WORK TO BE COMPLETED -> Please print the data that follows, keeping every line exact.

DATA PROVIDED ->
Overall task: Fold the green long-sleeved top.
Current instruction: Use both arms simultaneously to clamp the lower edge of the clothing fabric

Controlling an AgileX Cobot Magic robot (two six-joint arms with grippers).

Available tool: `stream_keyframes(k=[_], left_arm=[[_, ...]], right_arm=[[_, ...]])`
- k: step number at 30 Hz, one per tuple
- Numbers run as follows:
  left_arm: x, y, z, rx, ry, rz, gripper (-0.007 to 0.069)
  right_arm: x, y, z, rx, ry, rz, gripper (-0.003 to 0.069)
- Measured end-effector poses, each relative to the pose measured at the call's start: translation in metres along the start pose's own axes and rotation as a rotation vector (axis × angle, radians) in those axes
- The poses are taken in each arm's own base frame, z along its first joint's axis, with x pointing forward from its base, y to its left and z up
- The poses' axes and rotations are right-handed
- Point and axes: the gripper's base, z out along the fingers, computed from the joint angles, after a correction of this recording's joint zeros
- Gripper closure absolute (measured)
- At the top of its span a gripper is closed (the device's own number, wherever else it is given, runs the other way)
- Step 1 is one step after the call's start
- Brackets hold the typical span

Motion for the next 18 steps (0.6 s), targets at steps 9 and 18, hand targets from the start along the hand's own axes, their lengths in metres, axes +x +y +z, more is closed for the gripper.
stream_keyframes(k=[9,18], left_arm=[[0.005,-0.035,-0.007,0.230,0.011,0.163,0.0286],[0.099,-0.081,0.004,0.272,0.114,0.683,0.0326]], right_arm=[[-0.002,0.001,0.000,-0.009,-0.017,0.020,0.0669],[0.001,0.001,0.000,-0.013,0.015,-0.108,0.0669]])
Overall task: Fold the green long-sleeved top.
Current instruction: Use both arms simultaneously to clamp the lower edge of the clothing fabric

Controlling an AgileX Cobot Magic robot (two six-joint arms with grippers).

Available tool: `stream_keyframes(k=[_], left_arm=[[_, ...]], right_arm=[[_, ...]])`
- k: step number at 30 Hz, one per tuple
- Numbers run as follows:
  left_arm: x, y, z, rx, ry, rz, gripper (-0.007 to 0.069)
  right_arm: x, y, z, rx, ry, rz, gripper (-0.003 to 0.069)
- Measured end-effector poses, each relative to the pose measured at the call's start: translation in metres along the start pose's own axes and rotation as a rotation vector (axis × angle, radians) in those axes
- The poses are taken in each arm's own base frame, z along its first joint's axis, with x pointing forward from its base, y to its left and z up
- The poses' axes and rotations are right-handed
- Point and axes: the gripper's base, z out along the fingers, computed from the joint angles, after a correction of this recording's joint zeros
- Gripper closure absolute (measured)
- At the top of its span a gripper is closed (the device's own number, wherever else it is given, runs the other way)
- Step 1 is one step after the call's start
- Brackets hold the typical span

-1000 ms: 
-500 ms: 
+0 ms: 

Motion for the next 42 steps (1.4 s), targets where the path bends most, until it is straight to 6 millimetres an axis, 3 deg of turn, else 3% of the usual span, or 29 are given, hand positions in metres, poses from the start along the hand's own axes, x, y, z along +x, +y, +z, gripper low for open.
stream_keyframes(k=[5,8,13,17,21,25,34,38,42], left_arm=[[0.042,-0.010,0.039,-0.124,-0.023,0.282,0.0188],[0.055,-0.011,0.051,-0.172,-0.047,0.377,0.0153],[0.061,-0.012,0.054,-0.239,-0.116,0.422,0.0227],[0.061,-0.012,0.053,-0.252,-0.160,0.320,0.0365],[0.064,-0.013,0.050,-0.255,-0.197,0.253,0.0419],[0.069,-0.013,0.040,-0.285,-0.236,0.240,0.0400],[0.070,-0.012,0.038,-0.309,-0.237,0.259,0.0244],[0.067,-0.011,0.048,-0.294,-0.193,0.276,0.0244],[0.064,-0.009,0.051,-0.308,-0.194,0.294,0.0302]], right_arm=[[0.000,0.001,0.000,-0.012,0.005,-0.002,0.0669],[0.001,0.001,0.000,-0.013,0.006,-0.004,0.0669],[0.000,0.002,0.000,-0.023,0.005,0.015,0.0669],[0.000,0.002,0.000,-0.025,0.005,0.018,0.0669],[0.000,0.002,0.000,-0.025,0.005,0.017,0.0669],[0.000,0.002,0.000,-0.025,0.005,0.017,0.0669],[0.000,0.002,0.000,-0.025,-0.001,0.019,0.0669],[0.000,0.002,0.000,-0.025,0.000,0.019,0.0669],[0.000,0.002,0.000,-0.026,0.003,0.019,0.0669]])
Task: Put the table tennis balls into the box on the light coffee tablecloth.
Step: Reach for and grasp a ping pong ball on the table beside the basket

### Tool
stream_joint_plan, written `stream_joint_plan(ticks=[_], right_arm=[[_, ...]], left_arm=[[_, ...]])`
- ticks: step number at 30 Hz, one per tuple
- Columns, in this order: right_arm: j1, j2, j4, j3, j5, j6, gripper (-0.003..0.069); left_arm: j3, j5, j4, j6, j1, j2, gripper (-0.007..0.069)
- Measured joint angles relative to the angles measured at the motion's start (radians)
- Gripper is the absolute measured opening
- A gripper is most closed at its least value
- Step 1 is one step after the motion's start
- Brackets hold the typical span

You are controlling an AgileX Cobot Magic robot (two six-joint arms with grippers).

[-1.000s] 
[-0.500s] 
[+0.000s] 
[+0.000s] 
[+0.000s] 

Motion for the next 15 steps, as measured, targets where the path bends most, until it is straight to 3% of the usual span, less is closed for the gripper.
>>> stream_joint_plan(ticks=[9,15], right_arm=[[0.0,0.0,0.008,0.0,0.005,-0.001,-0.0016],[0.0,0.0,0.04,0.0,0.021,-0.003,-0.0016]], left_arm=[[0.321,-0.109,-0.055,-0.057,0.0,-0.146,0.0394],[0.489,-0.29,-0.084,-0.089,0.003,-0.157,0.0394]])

EXERCISE SOLUTION ->
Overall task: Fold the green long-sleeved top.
Current instruction: Use both arms simultaneously to clamp the lower edge of the clothing fabric

Controlling an AgileX Cobot Magic robot (two six-joint arms with grippers).

Available tool: `stream_keyframes(k=[_], left_arm=[[_, ...]], right_arm=[[_, ...]])`
- k: step number at 30 Hz, one per tuple
- Numbers run as follows:
  left_arm: x, y, z, rx, ry, rz, gripper (-0.007 to 0.069)
  right_arm: x, y, z, rx, ry, rz, gripper (-0.003 to 0.069)
- Measured end-effector poses, each relative to the pose measured at the call's start: translation in metres along the start pose's own axes and rotation as a rotation vector (axis × angle, radians) in those axes
- The poses are taken in each arm's own base frame, z along its first joint's axis, with x pointing forward from its base, y to its left and z up
- The poses' axes and rotations are right-handed
- Point and axes: the gripper's base, z out along the fingers, computed from the joint angles, after a correction of this recording's joint zeros
- Gripper closure absolute (measured)
- At the top of its span a gripper is closed (the device's own number, wherever else it is given, runs the other way)
- Step 1 is one step after the call's start
- Brackets hold the typical span

Motion for the next 18 steps (0.6 s), targets at steps 9 and 18, hand targets from the start along the hand's own axes, their lengths in metres, axes +x +y +z, more is closed for the gripper.
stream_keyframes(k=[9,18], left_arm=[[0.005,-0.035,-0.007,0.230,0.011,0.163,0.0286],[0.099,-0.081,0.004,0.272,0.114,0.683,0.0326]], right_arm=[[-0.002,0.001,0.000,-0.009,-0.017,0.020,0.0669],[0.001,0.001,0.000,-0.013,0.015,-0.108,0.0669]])
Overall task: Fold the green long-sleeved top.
Current instruction: Use both arms simultaneously to clamp the lower edge of the clothing fabric

Controlling an AgileX Cobot Magic robot (two six-joint arms with grippers).

Available tool: `stream_keyframes(k=[_], left_arm=[[_, ...]], right_arm=[[_, ...]])`
- k: step number at 30 Hz, one per tuple
- Numbers run as follows:
  left_arm: x, y, z, rx, ry, rz, gripper (-0.007 to 0.069)
  right_arm: x, y, z, rx, ry, rz, gripper (-0.003 to 0.069)
- Measured end-effector poses, each relative to the pose measured at the call's start: translation in metres along the start pose's own axes and rotation as a rotation vector (axis × angle, radians) in those axes
- The poses are taken in each arm's own base frame, z along its first joint's axis, with x pointing forward from its base, y to its left and z up
- The poses' axes and rotations are right-handed
- Point and axes: the gripper's base, z out along the fingers, computed from the joint angles, after a correction of this recording's joint zeros
- Gripper closure absolute (measured)
- At the top of its span a gripper is closed (the device's own number, wherever else it is given, runs the other way)
- Step 1 is one step after the call's start
- Brackets hold the typical span

-1000 ms: 
-500 ms: 
+0 ms: 

Motion for the next 42 steps (1.4 s), targets where the path bends most, until it is straight to 6 millimetres an axis, 3 deg of turn, else 3% of the usual span, or 29 are given, hand positions in metres, poses from the start along the hand's own axes, x, y, z along +x, +y, +z, gripper low for open.
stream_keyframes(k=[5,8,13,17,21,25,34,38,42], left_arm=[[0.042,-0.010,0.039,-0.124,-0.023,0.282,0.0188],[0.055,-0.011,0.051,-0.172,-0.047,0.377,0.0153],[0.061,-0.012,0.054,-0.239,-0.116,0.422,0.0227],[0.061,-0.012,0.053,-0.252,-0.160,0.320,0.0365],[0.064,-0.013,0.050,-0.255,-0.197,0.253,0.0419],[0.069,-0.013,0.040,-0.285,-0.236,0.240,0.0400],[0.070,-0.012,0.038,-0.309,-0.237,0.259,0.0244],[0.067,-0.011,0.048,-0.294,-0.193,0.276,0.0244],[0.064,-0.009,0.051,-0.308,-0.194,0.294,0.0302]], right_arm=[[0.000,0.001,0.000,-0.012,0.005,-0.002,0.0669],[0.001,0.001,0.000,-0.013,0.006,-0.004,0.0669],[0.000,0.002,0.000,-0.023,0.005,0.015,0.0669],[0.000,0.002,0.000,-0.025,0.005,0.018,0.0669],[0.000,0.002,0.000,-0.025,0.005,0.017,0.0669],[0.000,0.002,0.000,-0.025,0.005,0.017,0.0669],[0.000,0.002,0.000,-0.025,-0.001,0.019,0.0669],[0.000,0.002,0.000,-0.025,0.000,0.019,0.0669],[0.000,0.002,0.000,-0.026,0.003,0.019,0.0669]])
Task: Put the table tennis balls into the box on the light coffee tablecloth.
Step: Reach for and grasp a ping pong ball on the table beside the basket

### Tool
stream_joint_plan, written `stream_joint_plan(ticks=[_], right_arm=[[_, ...]], left_arm=[[_, ...]])`
- ticks: step number at 30 Hz, one per tuple
- Columns, in this order: right_arm: j1, j2, j4, j3, j5, j6, gripper (-0.003..0.069); left_arm: j3, j5, j4, j6, j1, j2, gripper (-0.007..0.069)
- Measured joint angles relative to the angles measured at the motion's start (radians)
- Gripper is the absolute measured opening
- A gripper is most closed at its least value
- Step 1 is one step after the motion's start
- Brackets hold the typical span

You are controlling an AgileX Cobot Magic robot (two six-joint arms with grippers).

[-1.000s] 
[-0.500s] 
[+0.000s] 
[+0.000s] 
[+0.000s] 

Motion for the next 15 steps, as measured, targets where the path bends most, until it is straight to 3% of the usual span, less is closed for the gripper.
>>> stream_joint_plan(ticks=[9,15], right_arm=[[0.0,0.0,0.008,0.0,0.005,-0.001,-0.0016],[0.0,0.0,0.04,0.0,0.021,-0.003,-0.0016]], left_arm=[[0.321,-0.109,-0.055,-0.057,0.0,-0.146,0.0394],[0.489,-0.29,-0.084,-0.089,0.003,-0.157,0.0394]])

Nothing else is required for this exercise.